Tedirgin edici bir karakter ve hikâye
İki ay gibi kısa bir zaman içerisinde kör olacağını öğrenen cinayet masası dedektifi Salim’in; soruşturduğu bir cinayette, maktulün eşi kör piyanist Handan Hanım’a âşık olmasına ve bu ilişki paralelinde gelişen olaylarla karakterinin uç noktalarının ortaya çıkmasına şahit oluyoruz filmde. Salim’in kör olacağını öğrendikten sonra körlerle yakınlık kurmak istemesi her ne kadar insani bir yaklaşım gibi görünse de, film ilerledikçe şahit olduğumuz sapkın tavırlar Salim’in masum olmayan isteklerle körlere yaklaştığını gösteriyor.
Salim karakteri, saplantılı hatta sapkın yapısı ile son derece itici ve özdeşleşmeye imkân tanımayan bir yapıda. Bu iticilik sadece karakter özelinde de kalmıyor. Filmin bütününe tedirgin edici bir hava hâkim.
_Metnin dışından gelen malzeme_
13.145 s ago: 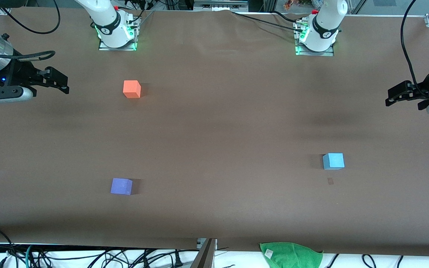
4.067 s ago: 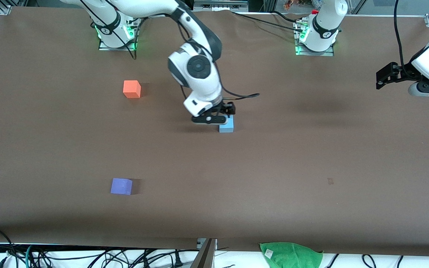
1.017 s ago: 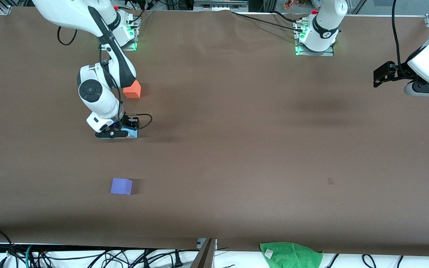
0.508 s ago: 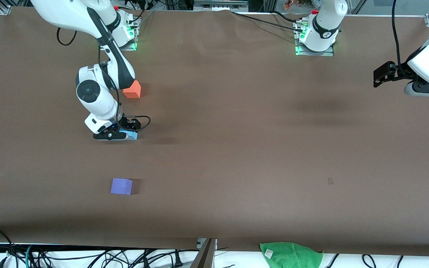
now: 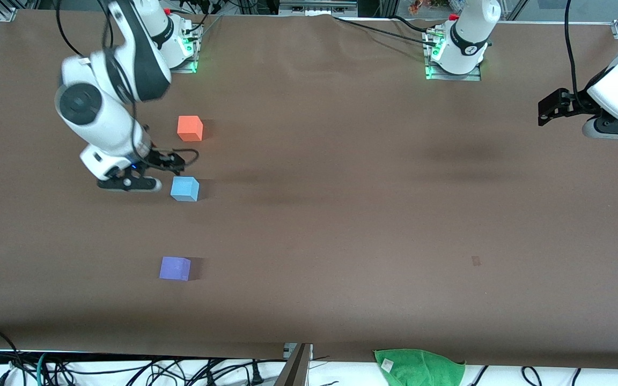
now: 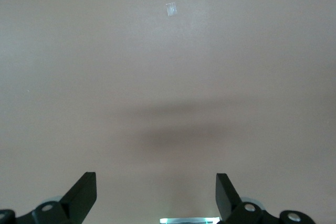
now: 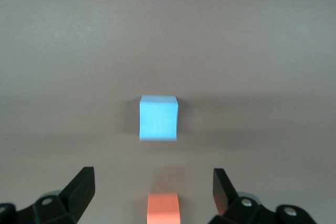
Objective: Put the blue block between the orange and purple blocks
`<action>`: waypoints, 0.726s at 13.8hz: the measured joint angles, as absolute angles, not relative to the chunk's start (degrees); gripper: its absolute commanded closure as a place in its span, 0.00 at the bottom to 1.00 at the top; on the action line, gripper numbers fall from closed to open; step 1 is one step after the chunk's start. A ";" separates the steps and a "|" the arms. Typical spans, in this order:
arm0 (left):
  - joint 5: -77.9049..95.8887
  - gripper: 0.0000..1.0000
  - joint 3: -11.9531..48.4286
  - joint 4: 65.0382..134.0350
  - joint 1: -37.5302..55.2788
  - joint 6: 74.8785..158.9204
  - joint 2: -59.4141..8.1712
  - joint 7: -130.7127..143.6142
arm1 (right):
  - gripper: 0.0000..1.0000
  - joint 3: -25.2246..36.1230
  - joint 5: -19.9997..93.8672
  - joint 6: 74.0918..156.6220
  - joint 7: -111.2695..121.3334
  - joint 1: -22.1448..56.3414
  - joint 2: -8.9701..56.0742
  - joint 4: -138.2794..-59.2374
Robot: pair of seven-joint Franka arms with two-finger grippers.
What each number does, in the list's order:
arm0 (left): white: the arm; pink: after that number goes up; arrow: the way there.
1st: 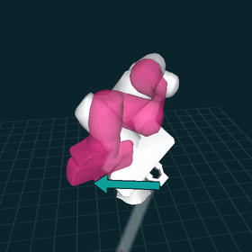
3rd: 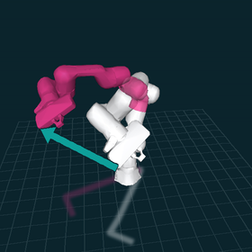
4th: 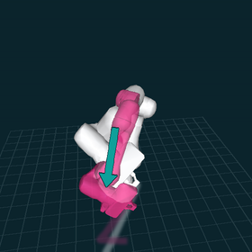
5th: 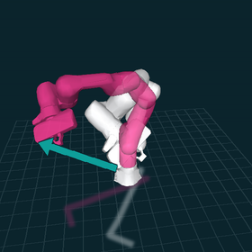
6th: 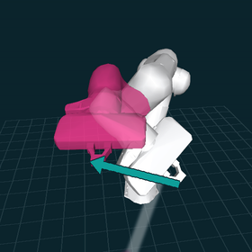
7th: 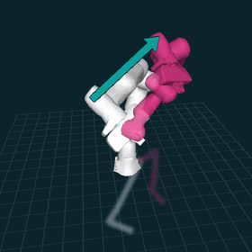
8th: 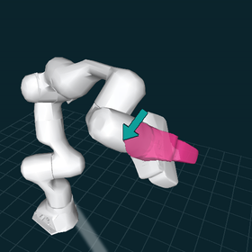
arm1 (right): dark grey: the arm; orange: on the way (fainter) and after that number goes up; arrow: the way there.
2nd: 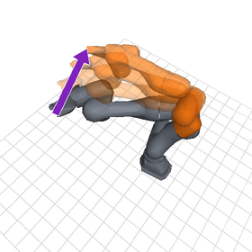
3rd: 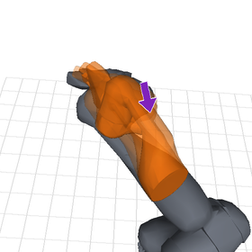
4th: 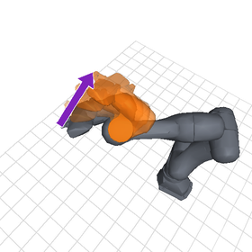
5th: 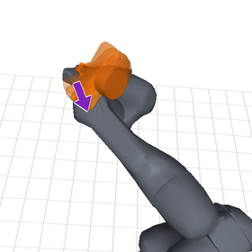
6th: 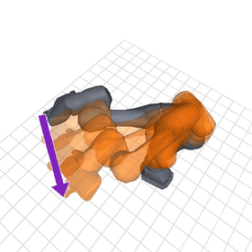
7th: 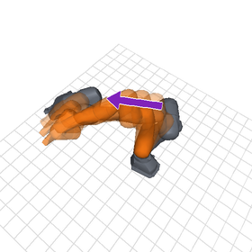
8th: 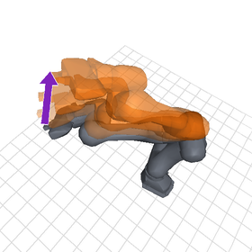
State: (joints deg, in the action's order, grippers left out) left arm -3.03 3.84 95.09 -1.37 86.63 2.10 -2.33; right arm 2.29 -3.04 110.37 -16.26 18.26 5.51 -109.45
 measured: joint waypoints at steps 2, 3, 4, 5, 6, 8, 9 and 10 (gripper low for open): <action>-3.03 0.00 3.84 95.10 -1.37 86.63 2.10 -2.33 | 0.01 2.38 -2.36 100.03 -13.72 18.25 2.40 -102.98; -3.03 0.00 3.85 95.10 -1.37 86.63 2.10 -2.33 | 0.01 2.57 -1.41 95.90 -12.85 18.24 1.15 -100.29; -3.03 0.00 3.87 95.10 -1.37 86.63 2.10 -2.33 | 0.01 2.98 -0.43 92.98 -12.17 18.24 -0.15 -98.31; -3.03 0.00 3.88 95.10 -1.37 86.63 2.10 -2.33 | 0.01 3.65 0.16 91.48 -11.18 18.22 -1.62 -97.23; -3.03 0.00 3.88 95.10 -1.36 86.63 2.10 -2.33 | 0.01 4.39 0.43 90.59 -10.00 18.20 -3.18 -96.86; -3.03 0.00 3.89 95.09 -1.36 86.63 2.10 -2.33 | 0.01 5.70 0.49 89.01 -7.82 18.17 -5.37 -96.85; -3.03 0.00 3.89 95.08 -1.36 86.63 2.10 -2.33 | 0.01 6.40 0.49 88.65 -6.30 18.16 -5.77 -96.85; -3.03 0.00 3.89 95.06 -1.36 86.63 2.10 -2.33 | 0.01 6.97 0.48 88.56 -4.89 18.08 -5.75 -96.86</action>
State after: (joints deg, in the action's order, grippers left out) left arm -3.03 3.89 95.06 -1.36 86.63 2.10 -2.33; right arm 6.97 0.48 88.56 -4.89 18.08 -5.75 -96.86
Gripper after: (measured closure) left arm 0.000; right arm 0.004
Ünlü, seyirciyi hem karaktere hem de hikâyeye yabancılaştırmak için ürkütücü müdahaleler yapıyor. İnsani olan ile hayvani olanı, manevi olan ile nefsani olanı ardı ardına kurgulamak bu müdahalelerden mesela. Yaşanan ilginçliklerin dozunun saçmalık düzeyini aşması, tutarsızlıklar, filmde iyiliğin herhangi bir şekilde yer almaması filmi son derece itici bir yapım durumuna sokuyor.
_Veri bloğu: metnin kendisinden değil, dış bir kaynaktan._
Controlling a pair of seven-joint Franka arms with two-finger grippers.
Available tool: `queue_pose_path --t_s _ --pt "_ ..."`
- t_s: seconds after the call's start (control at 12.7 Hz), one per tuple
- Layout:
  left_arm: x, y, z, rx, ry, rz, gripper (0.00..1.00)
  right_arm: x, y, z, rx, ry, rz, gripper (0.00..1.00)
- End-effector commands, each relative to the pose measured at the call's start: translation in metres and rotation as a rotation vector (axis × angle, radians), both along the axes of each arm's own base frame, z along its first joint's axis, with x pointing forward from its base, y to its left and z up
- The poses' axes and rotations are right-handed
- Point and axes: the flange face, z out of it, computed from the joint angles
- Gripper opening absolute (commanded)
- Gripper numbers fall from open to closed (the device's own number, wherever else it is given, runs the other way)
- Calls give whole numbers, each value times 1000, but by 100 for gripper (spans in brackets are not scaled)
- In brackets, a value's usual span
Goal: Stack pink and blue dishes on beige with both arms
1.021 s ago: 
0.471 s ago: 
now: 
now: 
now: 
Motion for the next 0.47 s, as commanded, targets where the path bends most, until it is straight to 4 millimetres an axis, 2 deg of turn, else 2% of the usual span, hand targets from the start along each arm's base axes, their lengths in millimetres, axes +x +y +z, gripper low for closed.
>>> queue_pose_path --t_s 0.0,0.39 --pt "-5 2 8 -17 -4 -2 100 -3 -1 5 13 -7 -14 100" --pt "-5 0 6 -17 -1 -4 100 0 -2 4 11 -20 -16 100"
Deneyselliğin klişeleşmesi
Hem karakterin hem de hikâyenin absürtlüğü Onur Ünlü’nün bilinçli tercihi. Zira yönetmenin filmografisinden hareketle bu yargıda bulunmak zor değil. Ne var ki Onur Ünlü’nün alışılageldik absürt üslubu artık kabak tadı veriyor. Hem anlatı yapısı ile hem de sinematografik unsurlarla oynamak suretiyle yeni bir şeyler deneme niyetiyle film yapan Ünlü’nün, her filminde benzer şekillerde tekrarladığı bu tavrı; kendine has bir klişeye dönüşmüş durumda. Klişeleşmenin yanında bu denemelerin -dil bozumunun- yeni bir dili işaret etmemesi, deneysel olanın kısa devre yaptığını gösteriyor. Deneyselliğin bir arayıştan, dayatılmış doğrulara başkaldırarak ‘kendi’ye has bir doğruyu aramaktan geçtiği malumdur. Oysa Onur Ünlü, denemeleri ile doğruya yaklaşmaktan ziyade yanlışı çoğaltıyor. Çünkü anlatı ve sinematografi çözümleri, yeni anlatı ve sinematografiyi oluşturmaya imkân tanımıyor.
Onur Ünlü’nün her şeyi mizahi bir unsura çeviren ironi ve parodi temelli söylemi, kendisine has bir yapı arayışının göstergesi. Ancak sürekli aynı biçimde konuşulması, parodi malzemesi haline sokularak yerinden edilen her unsurun askıda kalmasına ve anlamsızlaşmasına yol açıyor. Aşkın Gören Gözlere İhtiyacı Yok filmi, bu yargının bir örneği olarak görülebilir.